Decided to pop in there while on vacation just to see the differences in prices
and livestock. Prices pretty well on par but the livestock I was pleasantly
surprised. They carried 2 different kinds of Tropheus!!! $11.99/ea! At Petsmart!

I love the States....


----------



## mcrocker (May 29, 2010)

I sometimes go to California for work, and the Petsmart I went to there seems way better than the ones here. They had more livestock and the maintenance of the tanks seemed flawless. Often when I go to a store I'll see one or two dead fish in a tank, but not there. Very clean tanks too.


----------



## Keri (Aug 2, 2010)

Yeah the difference in prices on tortoises between here and there is INSANE!


----------



## AWW (Apr 22, 2010)

Dont even get me started on torts.... lol. They have a luxury of legal import!


----------



## Danw (Feb 26, 2011)

i go down all the time now for the gas and often go to either the petco or the petsmart in bellingham. both are cheaper then up here, for alot of items. but you have to know what your looking for. i bought 20 gallon long tanks for 20 bucks! no place up here comes even close to that. and i dont buy used tanks anymore not after the last one i bought. but thats another story altogether. i would prefer to buy canadian but i dont make enough money to not comparison shop.


----------



## adanac50 (Apr 26, 2010)

I cross the line quite a bit now...probably 2 times a month for gas & groceries. It's so worth it.
With the rumour of gas spiking to $1.75/litre in the summer, you can bet I'll be going more often
than twice a month. Soooo tired of bending over and taking it....
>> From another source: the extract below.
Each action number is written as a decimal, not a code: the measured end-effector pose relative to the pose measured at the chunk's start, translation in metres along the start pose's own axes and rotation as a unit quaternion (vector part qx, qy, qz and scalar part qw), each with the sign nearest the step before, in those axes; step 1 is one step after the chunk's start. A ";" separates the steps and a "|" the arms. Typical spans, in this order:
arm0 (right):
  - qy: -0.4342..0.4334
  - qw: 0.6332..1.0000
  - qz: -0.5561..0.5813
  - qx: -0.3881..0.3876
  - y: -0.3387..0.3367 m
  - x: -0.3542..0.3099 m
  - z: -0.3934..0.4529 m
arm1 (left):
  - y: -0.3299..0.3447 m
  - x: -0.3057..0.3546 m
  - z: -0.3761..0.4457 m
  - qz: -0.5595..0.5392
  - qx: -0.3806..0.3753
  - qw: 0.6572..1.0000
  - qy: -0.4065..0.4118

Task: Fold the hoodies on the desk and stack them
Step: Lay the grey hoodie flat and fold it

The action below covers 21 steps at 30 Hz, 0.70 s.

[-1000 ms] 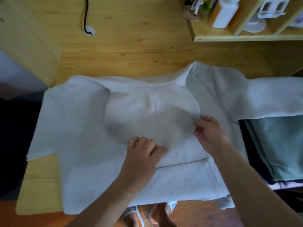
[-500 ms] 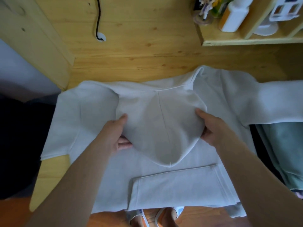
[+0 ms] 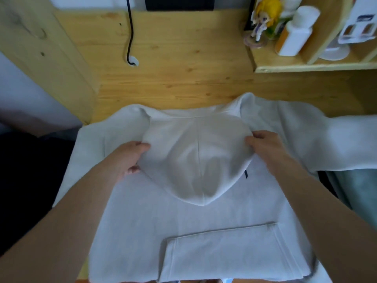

Anyways..back on topic , from what I've read on these forums, you can't bring a bagged fish
back to Canada...correct?


----------



## Danw (Feb 26, 2011)

ive never brought fish back before but from what i understand is it is totally fine - DFO Science - Importation of Ornamental Fish


----------



## sunshine_1965 (Aug 16, 2011)

Danw said:


> ive never brought fish back before but from what i understand is it is totally fine - DFO Science - Importation of Ornamental Fish


That was some very useful information. Thanks DANW.


----------



## Danw (Feb 26, 2011)

your welcome, glad i can help.


----------